Assigned task
Please return the lines below verbatim, beginning at the one that has "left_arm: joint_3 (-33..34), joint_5" and stopping after the one that has "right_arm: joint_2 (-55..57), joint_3", and add no other lines.
++++ Listed records ++++
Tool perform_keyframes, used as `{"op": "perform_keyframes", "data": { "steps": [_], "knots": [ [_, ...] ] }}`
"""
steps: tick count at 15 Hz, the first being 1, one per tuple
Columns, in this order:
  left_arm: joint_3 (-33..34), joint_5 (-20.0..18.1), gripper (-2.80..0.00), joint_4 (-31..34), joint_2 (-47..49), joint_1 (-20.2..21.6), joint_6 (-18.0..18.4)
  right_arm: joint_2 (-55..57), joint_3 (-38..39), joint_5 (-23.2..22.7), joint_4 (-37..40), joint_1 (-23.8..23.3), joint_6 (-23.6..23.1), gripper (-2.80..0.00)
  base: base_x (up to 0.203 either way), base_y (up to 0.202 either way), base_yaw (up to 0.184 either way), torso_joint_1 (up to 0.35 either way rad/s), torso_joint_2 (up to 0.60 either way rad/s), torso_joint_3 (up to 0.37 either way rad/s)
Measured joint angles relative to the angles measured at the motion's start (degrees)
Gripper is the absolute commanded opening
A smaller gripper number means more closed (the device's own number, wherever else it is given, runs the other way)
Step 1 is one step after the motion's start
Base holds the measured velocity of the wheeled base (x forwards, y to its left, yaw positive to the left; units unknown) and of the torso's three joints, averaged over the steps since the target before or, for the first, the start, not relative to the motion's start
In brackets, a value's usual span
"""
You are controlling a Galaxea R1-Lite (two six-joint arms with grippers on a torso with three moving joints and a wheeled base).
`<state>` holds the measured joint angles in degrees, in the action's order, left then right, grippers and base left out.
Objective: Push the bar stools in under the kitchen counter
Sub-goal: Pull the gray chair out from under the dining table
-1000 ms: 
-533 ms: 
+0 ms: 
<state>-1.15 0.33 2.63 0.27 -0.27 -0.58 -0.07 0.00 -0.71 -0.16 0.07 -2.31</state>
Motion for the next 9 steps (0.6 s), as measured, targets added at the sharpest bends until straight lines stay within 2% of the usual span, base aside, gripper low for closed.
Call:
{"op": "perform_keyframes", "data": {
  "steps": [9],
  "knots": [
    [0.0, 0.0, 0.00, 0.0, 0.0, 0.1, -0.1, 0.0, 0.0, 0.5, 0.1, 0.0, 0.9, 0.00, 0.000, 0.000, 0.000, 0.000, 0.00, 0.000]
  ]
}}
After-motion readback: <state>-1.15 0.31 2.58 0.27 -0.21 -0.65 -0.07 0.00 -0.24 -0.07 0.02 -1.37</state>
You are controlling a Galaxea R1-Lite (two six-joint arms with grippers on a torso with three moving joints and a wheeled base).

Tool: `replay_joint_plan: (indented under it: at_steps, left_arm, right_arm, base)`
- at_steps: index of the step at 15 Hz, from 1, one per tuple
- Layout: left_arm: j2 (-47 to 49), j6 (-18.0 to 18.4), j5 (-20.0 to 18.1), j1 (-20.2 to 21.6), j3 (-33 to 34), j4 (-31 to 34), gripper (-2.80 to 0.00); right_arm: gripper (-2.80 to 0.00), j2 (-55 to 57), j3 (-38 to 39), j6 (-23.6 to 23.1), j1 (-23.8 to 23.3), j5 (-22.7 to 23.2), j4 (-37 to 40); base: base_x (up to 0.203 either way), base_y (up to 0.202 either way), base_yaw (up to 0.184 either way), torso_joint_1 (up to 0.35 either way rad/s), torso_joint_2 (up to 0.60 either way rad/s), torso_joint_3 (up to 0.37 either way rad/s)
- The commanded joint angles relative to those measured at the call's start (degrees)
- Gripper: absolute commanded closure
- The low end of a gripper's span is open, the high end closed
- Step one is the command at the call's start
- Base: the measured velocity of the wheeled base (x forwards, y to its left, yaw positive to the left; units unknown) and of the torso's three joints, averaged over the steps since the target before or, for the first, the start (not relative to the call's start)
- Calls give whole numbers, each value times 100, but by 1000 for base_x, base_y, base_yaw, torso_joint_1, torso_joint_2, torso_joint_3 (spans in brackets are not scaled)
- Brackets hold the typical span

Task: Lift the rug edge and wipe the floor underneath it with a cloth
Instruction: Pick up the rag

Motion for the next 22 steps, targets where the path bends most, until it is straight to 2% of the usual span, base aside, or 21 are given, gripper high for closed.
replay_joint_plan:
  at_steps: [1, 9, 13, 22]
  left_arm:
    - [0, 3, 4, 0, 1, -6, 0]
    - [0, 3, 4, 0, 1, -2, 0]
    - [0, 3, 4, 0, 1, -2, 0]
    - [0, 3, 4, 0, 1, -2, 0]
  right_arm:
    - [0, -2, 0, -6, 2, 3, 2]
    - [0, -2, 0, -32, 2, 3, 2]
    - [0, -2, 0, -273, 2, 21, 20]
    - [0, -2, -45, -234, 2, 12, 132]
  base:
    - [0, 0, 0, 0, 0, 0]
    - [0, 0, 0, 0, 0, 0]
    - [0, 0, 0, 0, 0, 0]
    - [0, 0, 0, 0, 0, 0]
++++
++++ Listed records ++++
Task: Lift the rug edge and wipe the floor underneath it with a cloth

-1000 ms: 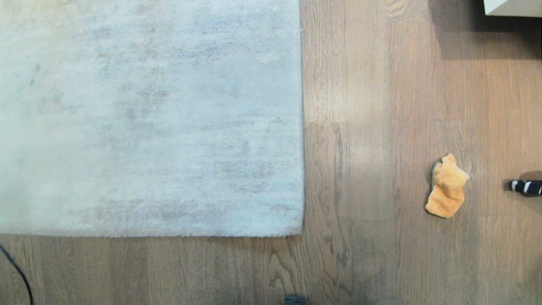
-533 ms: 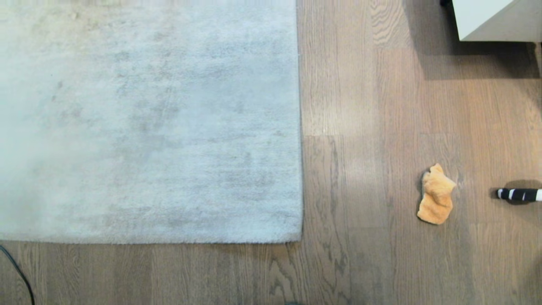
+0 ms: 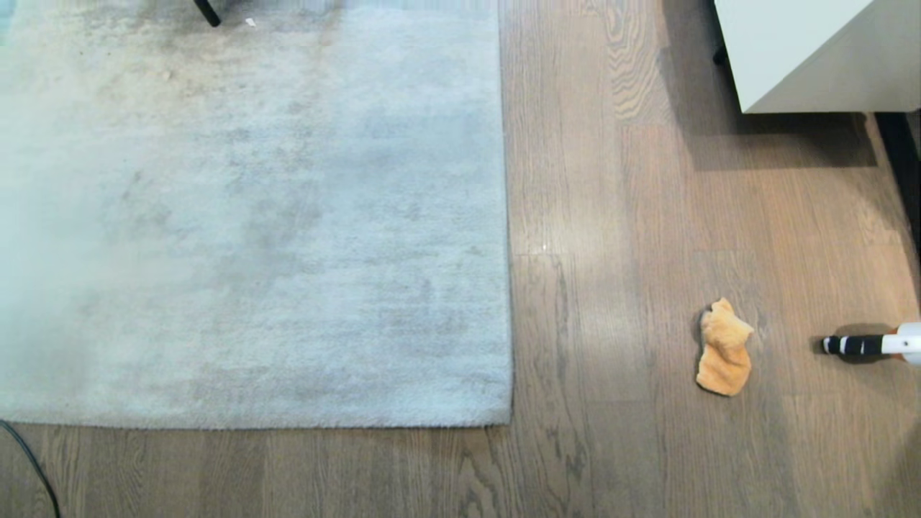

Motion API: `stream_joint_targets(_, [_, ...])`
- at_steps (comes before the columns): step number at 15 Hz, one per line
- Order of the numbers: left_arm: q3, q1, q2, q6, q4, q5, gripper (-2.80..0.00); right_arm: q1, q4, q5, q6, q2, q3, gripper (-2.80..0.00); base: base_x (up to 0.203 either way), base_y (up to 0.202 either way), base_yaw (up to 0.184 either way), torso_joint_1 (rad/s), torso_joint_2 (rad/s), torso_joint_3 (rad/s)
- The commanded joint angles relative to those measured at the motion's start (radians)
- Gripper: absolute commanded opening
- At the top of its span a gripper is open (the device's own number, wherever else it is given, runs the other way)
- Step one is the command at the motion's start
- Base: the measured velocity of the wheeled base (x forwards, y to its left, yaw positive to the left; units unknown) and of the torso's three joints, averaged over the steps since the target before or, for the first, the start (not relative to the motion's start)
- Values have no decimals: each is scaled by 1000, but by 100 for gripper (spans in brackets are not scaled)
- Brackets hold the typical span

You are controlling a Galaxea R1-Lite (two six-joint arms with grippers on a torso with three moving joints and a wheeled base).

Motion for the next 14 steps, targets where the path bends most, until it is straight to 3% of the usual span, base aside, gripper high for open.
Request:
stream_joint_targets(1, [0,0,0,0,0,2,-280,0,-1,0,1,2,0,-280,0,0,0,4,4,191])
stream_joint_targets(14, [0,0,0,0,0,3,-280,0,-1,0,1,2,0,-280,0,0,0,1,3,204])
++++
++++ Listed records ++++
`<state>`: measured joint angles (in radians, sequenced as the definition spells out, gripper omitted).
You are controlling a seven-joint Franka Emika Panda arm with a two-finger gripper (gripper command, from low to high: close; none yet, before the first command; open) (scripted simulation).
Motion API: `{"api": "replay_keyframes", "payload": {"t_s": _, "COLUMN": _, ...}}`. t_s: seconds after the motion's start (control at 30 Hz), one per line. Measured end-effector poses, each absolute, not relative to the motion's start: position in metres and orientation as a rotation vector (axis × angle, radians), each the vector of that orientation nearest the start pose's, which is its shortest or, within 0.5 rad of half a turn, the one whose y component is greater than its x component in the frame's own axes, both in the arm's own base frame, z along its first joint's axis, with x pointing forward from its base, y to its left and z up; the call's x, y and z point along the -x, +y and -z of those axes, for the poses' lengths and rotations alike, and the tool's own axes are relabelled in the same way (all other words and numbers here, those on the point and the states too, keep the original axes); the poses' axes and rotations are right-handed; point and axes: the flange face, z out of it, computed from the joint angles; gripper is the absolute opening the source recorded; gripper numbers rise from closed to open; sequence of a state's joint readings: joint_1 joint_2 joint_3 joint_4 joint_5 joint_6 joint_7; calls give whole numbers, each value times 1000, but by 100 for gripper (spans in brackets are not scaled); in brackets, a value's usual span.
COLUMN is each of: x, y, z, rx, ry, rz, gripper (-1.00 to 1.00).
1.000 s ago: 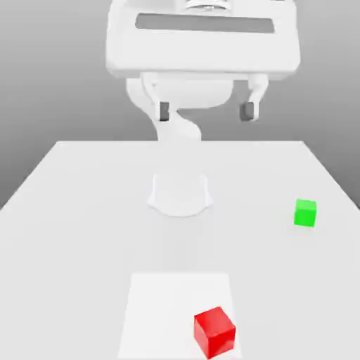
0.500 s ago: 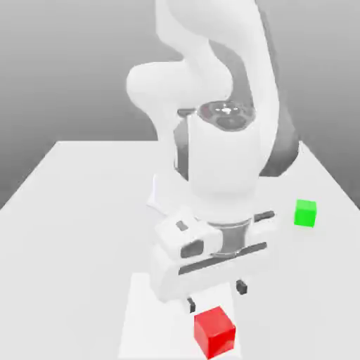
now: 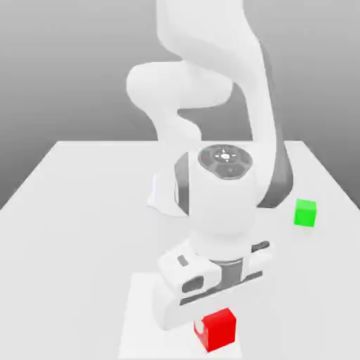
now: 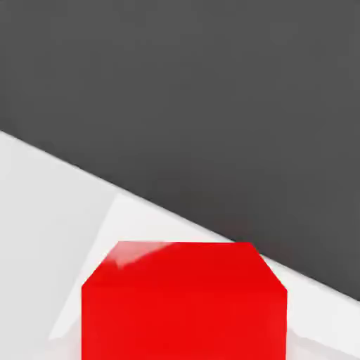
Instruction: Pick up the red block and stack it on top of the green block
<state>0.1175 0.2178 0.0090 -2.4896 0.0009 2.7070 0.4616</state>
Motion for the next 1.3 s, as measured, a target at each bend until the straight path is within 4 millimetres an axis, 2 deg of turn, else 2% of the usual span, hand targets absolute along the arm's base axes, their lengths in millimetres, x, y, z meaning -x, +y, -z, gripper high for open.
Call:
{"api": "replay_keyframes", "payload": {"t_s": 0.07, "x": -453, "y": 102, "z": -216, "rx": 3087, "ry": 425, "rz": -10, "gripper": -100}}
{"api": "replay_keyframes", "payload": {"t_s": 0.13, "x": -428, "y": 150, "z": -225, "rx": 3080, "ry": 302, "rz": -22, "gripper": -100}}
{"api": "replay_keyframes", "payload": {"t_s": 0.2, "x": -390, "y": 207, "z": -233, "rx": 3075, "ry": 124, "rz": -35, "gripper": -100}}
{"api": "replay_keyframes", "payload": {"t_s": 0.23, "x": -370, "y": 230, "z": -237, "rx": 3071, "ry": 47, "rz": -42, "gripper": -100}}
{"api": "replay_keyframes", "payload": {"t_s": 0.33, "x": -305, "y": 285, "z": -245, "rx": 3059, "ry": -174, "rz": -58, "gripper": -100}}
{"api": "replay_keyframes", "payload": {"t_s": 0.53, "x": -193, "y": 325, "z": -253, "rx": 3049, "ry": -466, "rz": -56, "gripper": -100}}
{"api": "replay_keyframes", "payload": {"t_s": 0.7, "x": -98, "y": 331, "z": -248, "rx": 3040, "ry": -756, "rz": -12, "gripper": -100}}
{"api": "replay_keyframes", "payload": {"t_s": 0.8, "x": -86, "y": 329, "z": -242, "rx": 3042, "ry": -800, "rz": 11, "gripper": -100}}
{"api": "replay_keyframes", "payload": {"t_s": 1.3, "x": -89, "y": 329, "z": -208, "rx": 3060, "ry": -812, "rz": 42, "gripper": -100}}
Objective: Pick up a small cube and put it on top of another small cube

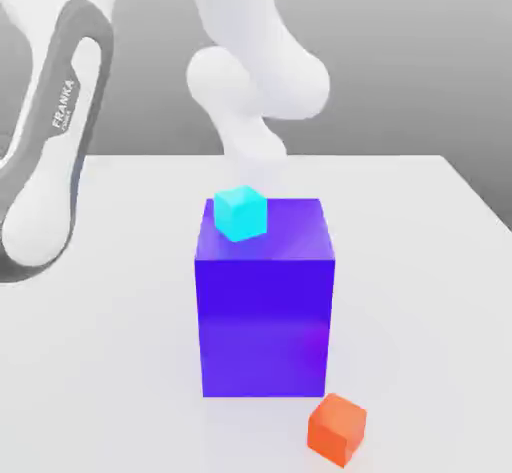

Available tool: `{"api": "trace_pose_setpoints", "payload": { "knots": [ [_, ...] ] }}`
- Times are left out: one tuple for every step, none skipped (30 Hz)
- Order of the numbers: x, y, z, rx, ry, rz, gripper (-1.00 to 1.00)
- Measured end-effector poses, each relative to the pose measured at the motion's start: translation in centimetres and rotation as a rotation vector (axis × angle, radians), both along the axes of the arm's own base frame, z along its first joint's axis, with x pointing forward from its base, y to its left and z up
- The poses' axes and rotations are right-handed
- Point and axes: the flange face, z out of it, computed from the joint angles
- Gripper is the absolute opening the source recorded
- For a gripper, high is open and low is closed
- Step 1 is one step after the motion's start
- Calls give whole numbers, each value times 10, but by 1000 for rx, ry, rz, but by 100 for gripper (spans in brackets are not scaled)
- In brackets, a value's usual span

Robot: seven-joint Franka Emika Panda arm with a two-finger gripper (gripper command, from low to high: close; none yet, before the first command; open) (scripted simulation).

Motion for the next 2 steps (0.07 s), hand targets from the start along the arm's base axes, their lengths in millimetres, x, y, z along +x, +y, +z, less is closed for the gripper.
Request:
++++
Finished exercise
  left_arm: joint_3 (-33..34), joint_5 (-20.0..18.1), gripper (-2.80..0.00), joint_4 (-31..34), joint_2 (-47..49), joint_1 (-20.2..21.6), joint_6 (-18.0..18.4)
  right_arm: joint_2 (-55..57), joint_3 (-38..39), joint_5 (-23.2..22.7), joint_4 (-37..40), joint_1 (-23.8..23.3), joint_6 (-23.6..23.1), gripper (-2.80..0.00)

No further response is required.